Currently, there is no vaccine or therapeutics to treat RSV, and nothing on the horizon, Marchant said. RSV most often affects infants and young children, infecting the lungs and airways. In fact, some experts estimate that almost all children have been infected with RSV by the time they reach the age of three. It’s the leading cause of infant hospitalization in the world and the second leading cause of infant mortality next to malaria.
RSV is unique because it lies on top of the surface of a cell for hours before gaining access and infecting it, unlike other viruses such as influenza, which can break into a cell within minutes by fusing with it.
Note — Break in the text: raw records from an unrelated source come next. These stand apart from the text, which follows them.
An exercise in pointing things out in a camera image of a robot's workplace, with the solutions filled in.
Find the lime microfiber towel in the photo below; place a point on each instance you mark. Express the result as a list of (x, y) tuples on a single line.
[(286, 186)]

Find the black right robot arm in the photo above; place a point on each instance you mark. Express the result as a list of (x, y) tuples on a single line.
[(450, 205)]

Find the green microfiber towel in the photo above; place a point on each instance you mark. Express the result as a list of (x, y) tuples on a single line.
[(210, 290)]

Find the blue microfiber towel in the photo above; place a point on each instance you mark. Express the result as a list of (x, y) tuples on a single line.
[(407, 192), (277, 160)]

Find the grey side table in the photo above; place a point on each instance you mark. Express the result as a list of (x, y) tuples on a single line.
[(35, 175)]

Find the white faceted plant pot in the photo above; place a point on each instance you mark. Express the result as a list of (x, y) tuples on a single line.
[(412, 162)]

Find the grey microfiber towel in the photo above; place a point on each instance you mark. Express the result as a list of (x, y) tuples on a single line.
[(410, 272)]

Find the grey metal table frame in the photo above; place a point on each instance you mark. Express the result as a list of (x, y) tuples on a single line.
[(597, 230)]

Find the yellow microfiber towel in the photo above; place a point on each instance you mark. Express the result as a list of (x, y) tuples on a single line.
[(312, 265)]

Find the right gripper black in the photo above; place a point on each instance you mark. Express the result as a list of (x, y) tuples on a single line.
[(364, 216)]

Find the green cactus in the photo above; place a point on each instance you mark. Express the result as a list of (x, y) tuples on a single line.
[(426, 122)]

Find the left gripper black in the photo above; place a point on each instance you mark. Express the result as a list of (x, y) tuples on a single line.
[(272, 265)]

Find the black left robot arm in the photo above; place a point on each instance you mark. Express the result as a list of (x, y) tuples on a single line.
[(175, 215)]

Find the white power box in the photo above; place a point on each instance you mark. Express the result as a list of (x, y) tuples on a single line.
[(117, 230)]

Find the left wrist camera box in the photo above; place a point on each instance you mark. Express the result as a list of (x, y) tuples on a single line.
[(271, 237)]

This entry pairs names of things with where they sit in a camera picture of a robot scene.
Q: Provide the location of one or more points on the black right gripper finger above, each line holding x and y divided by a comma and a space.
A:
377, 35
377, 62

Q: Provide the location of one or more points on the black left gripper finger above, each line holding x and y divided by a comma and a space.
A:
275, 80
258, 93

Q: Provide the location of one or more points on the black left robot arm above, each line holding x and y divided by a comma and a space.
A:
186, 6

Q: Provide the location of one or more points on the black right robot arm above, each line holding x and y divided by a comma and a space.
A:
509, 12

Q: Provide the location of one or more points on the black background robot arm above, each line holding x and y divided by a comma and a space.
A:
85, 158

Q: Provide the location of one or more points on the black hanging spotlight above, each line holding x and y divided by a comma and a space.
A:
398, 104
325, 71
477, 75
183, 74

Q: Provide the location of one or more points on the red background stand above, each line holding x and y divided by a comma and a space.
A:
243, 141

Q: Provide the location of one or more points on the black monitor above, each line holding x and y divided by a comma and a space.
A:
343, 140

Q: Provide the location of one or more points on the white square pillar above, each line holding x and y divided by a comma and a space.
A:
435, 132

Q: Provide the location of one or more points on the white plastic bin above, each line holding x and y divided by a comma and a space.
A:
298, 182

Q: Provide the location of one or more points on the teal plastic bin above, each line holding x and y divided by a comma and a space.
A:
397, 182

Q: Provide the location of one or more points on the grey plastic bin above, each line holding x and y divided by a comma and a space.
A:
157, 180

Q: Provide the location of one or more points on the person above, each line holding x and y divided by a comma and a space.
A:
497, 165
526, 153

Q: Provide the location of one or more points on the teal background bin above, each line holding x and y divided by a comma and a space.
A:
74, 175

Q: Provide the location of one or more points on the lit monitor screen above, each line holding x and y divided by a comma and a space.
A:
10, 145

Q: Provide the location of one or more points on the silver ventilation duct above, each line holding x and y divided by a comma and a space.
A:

In 2011, Marchant led a team that discovered that a receptor within the cell called nucleolin played a role in facilitating RSV’s entry into the cell—RSV bound itself to the receptor and piggybacked in. However, it was unknown how or why nucleolin “came to the door” in the first place.
In the new study, Marchant’s team found that RSV bound itself to a second receptor, called IGF1R, and a gene protein called PKC-zeta, using both to create a signal, or “doorbell,” to call nucleolin to the surface of the cell, where the virus awaits. Once nucleolin arrives at the surface, RSV binds itself to it to enter and infect the cell, like an imposing and uninvited guest.
“Essentially, RSV has evolved to exploit a normal, healthy function within the cell,” said Marchant. “It raises some interesting questions, like ‘Did the virus evolve to bind to IGF1R first or did it evolve to bind to the nucleolus first?’ I think we’ll be exploring this more over the next few years.”
Marchant said he hopes this discovery can lead to new treatments in the future, though he noted that developing a viable treatment for RSV is still years away.
“We have a number of different therapeutic candidates that we’re working on in the lab to try to help move these forward into the clinic, such as blocking other receptors that are downstream from nucleolin in the process,” he said. “But we don’t yet know if there are side-effects to inhibiting those other signals, so we’ve got to look into that.”